WORK ITEM ▸ Repeat, exactly and in full, the lines of the listing below, but without any pictures.

---------- COLLECTED DATA ----------

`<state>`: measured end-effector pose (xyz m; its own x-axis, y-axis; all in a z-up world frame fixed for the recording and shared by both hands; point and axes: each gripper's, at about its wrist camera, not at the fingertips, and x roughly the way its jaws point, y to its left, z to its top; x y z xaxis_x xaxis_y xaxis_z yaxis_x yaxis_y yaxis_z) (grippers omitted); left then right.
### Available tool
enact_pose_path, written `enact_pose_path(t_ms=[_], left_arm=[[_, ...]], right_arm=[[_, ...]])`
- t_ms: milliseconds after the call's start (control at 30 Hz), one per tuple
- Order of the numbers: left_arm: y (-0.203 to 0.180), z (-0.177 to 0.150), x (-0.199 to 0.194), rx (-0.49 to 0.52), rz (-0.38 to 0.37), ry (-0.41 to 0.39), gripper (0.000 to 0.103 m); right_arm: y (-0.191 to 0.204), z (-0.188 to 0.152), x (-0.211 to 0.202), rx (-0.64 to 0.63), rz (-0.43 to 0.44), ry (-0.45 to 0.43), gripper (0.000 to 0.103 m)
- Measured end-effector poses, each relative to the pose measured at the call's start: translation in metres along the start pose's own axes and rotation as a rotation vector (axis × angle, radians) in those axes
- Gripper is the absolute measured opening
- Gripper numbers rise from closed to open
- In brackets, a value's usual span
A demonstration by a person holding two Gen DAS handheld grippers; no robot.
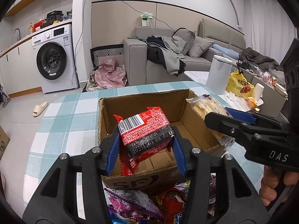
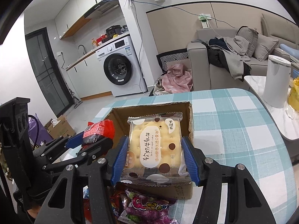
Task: Organize snacks
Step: 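Open both tools to drop the packets into the box, then grasp the white fries snack bag with right tool while left tool moves toward the red chip bag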
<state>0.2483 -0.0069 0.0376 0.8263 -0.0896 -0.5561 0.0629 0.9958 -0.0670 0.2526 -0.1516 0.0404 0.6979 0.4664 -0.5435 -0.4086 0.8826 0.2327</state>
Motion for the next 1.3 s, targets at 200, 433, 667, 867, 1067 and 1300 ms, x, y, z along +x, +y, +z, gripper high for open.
enact_pose_path(t_ms=[200, 433, 667, 867, 1067, 1300], left_arm=[[-0.001, -0.001, 0.003, 0.009, 0.0, 0.009, 0.048], [-0.005, -0.003, -0.008, 0.008, -0.022, 0.022, 0.067], [-0.006, -0.012, -0.04, 0.012, -0.023, -0.014, 0.093], [-0.002, -0.025, -0.072, -0.009, -0.002, -0.037, 0.102], [0.0, -0.038, -0.099, -0.007, 0.021, -0.043, 0.102], [0.008, -0.053, -0.124, -0.031, 0.037, -0.041, 0.102]], right_arm=[[-0.003, 0.0, 0.006, -0.002, 0.003, 0.007, 0.058], [0.0, 0.001, -0.008, -0.032, -0.01, -0.014, 0.072], [-0.006, -0.008, -0.032, -0.031, -0.002, -0.022, 0.102], [-0.008, -0.021, -0.05, -0.04, -0.012, -0.022, 0.103], [-0.009, -0.037, -0.063, -0.034, 0.006, -0.011, 0.103], [-0.006, -0.055, -0.07, -0.069, 0.013, 0.032, 0.103]])
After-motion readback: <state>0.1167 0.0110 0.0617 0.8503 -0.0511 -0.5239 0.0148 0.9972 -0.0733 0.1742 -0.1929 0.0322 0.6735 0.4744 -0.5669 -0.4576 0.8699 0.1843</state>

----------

EXPECTED ANSWER ▸
`<state>`: measured end-effector pose (xyz m; its own x-axis, y-axis; all in a z-up world frame fixed for the recording and shared by both hands; point and axes: each gripper's, at about its wrist camera, not at the fingertips, and x roughly the way its jaws point, y to its left, z to its top; x y z xaxis_x xaxis_y xaxis_z yaxis_x yaxis_y yaxis_z) (grippers omitted); left then right.
### Available tool
enact_pose_path, written `enact_pose_path(t_ms=[_], left_arm=[[_, ...]], right_arm=[[_, ...]])`
- t_ms: milliseconds after the call's start (control at 30 Hz), one per tuple
- Order of the numbers: left_arm: y (-0.203 to 0.180), z (-0.177 to 0.150), x (-0.199 to 0.194), rx (-0.49 to 0.52), rz (-0.38 to 0.37), ry (-0.41 to 0.39), gripper (0.000 to 0.103 m); right_arm: y (-0.191 to 0.204), z (-0.188 to 0.152), x (-0.211 to 0.202), rx (-0.64 to 0.63), rz (-0.43 to 0.44), ry (-0.45 to 0.43), gripper (0.000 to 0.103 m)
- Measured end-effector poses, each relative to the pose measured at the call's start: translation in metres along the start pose's own axes and rotation as a rotation vector (axis × angle, radians) in those axes
- Gripper is the absolute measured opening
- Gripper numbers rise from closed to open
- In brackets, a value's usual span
A demonstration by a person holding two Gen DAS handheld grippers; no robot.
Task: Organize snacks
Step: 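Open both tools to drop the packets into the box, then grasp the white fries snack bag with right tool while left tool moves toward the red chip bag
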<state>0.2483 -0.0069 0.0376 0.8263 -0.0896 -0.5561 0.0629 0.9958 -0.0670 0.2526 -0.1516 0.0404 0.6979 0.4664 -0.5435 -0.4086 0.8826 0.2327</state>
Motion for the next 1.3 s, targets at 200, 433, 667, 867, 1067 and 1300 ms, x, y, z along +x, +y, +z, gripper high for open.
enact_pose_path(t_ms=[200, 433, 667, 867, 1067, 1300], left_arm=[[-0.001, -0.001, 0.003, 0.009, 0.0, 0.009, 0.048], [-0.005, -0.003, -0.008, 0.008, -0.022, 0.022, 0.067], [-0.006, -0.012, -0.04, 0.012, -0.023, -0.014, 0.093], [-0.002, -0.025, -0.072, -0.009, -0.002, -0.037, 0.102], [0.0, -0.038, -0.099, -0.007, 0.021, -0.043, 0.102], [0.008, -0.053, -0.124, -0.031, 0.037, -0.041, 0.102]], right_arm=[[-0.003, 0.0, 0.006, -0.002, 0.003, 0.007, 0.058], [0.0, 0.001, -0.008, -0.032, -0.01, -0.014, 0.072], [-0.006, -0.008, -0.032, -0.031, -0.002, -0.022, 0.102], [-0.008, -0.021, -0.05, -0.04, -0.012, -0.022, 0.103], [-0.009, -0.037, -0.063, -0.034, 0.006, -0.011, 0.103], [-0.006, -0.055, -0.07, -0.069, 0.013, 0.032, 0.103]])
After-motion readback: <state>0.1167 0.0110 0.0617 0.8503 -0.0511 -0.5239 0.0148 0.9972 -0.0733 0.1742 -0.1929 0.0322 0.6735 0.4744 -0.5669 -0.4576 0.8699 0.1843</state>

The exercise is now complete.